But I kept going alone. Week after week, session after session, I tried to untangle the mess I had made. And somewhere in the middle of all that, something in me shifted.
I became more watchful, more alert, and more aware of everything I stood to lose.
I noticed when she dressed differently for work. I noticed when her phone lit up and she smiled faintly at the screen. I noticed when other men looked at her, and how much I hated that they did.
I had not been like this before. But the fear of losing her, even the thought of it, carved something sharp into me.
Call it fear.
Call it instinct.
Call it punishment.
All I knew was this—I could not lose Elena. I would not.
If it took the rest of my life to prove that I was no longer the man who made that mistake, then I would spend every day doing exactly that.
I would fight to become the man she once loved, the man she could trust again.
And it was not because I deserved her forgiveness, but because loving her was still the truest thing I knew how to do.
Even if she never fully forgave me, I would love her with everything I had left.
— ? —
The room was the same as always. Soft lighting, muted colors, a couch that was too comfortable for the kind of conversations that happened here. I sat across from Dr. Doherty, elbows on my knees, hands clasped. A posture I took from years in meetings, though this was nothing like a meeting.
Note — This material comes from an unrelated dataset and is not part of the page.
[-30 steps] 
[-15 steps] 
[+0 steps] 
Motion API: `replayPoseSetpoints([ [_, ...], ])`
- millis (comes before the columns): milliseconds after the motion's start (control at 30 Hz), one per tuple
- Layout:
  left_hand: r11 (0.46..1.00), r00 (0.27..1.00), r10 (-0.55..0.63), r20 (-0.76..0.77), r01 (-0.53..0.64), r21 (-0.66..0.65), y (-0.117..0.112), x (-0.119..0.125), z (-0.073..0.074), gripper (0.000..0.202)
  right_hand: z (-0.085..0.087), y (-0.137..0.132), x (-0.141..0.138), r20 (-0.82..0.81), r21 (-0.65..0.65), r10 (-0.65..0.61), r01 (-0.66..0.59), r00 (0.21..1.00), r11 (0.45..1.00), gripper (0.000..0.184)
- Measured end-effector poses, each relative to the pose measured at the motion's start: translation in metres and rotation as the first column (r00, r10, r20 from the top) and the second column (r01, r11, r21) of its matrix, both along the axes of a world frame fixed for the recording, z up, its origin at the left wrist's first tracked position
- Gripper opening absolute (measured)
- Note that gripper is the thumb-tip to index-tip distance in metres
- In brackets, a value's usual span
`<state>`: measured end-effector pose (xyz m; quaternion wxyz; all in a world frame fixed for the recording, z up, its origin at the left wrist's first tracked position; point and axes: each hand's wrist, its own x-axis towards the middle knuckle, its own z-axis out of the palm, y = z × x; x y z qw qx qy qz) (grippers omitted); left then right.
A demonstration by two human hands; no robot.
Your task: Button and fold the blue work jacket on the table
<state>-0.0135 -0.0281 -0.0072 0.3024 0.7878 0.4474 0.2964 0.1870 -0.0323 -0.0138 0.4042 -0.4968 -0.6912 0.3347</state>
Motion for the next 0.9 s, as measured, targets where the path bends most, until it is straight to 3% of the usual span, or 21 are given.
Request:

She pushed her glasses up slightly. “Whenever you’re ready, Adrian.”
I exhaled slowly. “You asked me last week what I wanted out of this.”
“Yes,” she nodded. “And you didn’t answer.”
I stared at the wall behind her for a moment before speaking. “I want my wife back.”
There was no tremor in my voice. Just truth.
Dr. Doherty crossed one leg over the other. “In what way have you lost her?”
I rubbed my thumb along my knuckles. “She’s here. Physically. But she’s... distant. Careful. Like she’s always holding herself one step away from me.”
“That distance,” she said gently, “is her protecting herself. Pain teaches people to build walls.”
I swallowed hard. “I know. I caused that pain.”
She didn’t confirm or deny it. Instead, she asked, “What do you feel when she pulls away from you?”
I had never liked talking about feelings, but I forced myself anyway.
“Fear,” I said quietly.
“Of what?”
I hesitated, just long enough to acknowledge that this was the kind of truth men weren’t trained to say.
“Of losing her,” I finally answered. “Of waking up one day and realizing she doesn’t want this anymore.”
“And what does ‘this’ mean to you?”
“Our family.” My voice thickened just a fraction. “Our life. Everything we built before I screwed it up.”
She nodded, letting the silence sit for a moment. “What else?” she prompted.
I exhaled.
“I’m angry,” I admitted. “At myself. Because no matter what I do, it never feels enough. I promised her I would accept every version of her, but this version—the one who survived me—was the hardest to live with. She pulled away, quietly building boundaries between us.”
I paused.
“I wanted her to heal. I wanted her to stop living in the shadow of what I’d done.
But some nights, when she lay beside me with that quiet space between us, it felt like my betrayal was still alive.
Like that Nazg?l blade. The kind of wound that never really heals.
” A bitter smile tugged at my lips, fleeting and humorless.
“You want to fix her pain.”
“Of course I do.”
Dr. Doherty leaned forward slightly. “But you can’t.”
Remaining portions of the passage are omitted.